One of the aspects of the previous secondary mortgage market was the rise of the so-called “conforming mortgage”; that is, a mortgage that conforms to Fannie Mae and Freddie Mac's guidelines and was therefore eligible for sale into the secondary market.
But Blaine argued that these conforming rules wound up turning mortgages into commodities and that this hurt credit unions.
“Turning something into a commodity always hurts the small manufacturers or suppliers,” Blaine said. “Credit unions have a strong reputation as good, solid and strong mortgage lenders, but if all we're doing is cranking out mortgages that look more or less just like those of other issuers, that advantage is lost.”
Blaine acknowledges that his thinking on this has been colored, in part, by SECU's experience with mortgage issuing. SECU does not, necessarily, write conforming mortgages. The CU prefers to issue shorter term mortgage loans that Blaine argues better suit the CU's members and usually sells only to private investors. Some of its mortgages are also above Fannie Mae's guidelines on loan-to-value based on the member's situation and carrying a somewhat higher interest rate. Because SECU services all its loans, the credit union is able to step in relatively quickly with its own mortgage modification program as well, giving it one of the lowest mortgage default rates of any CU in the country.
But other credit union executives countered that having a strong federal role in the secondary mortgage market was essential to making sure that CUs continued to have access to the market at all.
One, who declined to speak for the record, agreed with Blaine that credit unions write strong mortgages, but argued that without a federal role in the secondary market CUs would have no place to sell them.
“It would be akin to having a car lot with some great cars on it, but down the street there would a huge megalot with a whole lot more cars in it,” the CEO said, “and because of the volume, they could also offer their cars at a much lower price. CUs need the GSEs to keep us in the game.”
For the record, that is on the minds of the administration as well. Administration officials have gone on record several times, most recently before Congress, as being aware of the need to protect the access of smaller mortgage issuers to a reformed secondary mortgage market.
Nader Moghaddam, CEO of the $710 million Financial Partners Credit Union, headquartered in Downey, Calif., is one who agrees that credit unions and other smaller financial institutions will need the federal government to maintain a role in a reformed secondary mortgage market.

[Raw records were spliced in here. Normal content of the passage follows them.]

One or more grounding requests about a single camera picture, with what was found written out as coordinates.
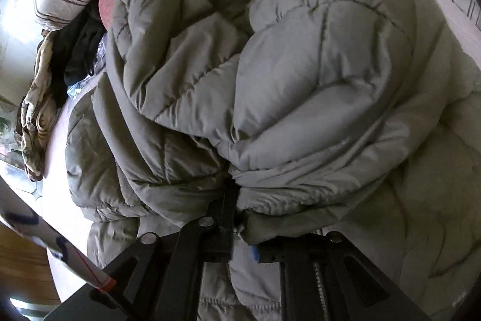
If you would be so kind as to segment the olive quilted puffer jacket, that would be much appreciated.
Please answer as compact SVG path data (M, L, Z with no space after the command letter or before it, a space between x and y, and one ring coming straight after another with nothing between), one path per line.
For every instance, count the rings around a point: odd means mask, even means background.
M434 0L115 0L65 162L104 267L239 197L201 320L278 320L250 246L338 230L431 319L480 272L480 70Z

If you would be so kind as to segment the black clothing pile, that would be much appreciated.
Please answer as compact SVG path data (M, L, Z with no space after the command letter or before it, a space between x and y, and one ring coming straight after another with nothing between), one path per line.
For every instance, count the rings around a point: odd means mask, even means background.
M99 43L106 33L99 0L92 0L69 24L54 33L51 93L57 108L63 107L71 85L92 76Z

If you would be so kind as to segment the beige brown patterned blanket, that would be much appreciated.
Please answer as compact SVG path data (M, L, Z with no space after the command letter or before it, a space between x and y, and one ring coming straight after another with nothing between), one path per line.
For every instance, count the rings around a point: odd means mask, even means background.
M20 142L24 171L31 182L43 180L45 153L57 116L50 71L55 35L56 32L48 32L38 46L33 79L18 116L16 138Z

The credit union has maintained its mortgage business in the face of a very difficult real estate market and economy in California, Moghaddam reported, and part of that has meant selling more than 80% of the mortgages it writes onto the secondary market, something which he expects will have to continue as long as the 30-year fixed-rate mortgage remains as popular as it has become.
Still Moghaddam said he remains “agnostic” on how, exactly, a federal market-guaranteeing option might be structured, and he cautioned against imagining that CUs will necessarily continue selling mortgages at the same rapid pace.
“This has been a very unusual time for credit unions just like the other parts of the financial system.” he said. “Credit unions have historically not sold quite as high a percentage of their mortgage loans as they have in the past two years. It is not clear that two years hence they will still want to sell as many loans or that they will want to sell them the same way.”
But what executives agreed upon was the need for CUs to play close attention to the debate over GSE reform and remain vigilant about speaking up during the reform process. They also agreed that they may have to do so for a number of years. Obama administration officials have generally spoken in terms of five to seven years to compete the reforms once they finally start, and it's unclear how long the debate over what to do will last.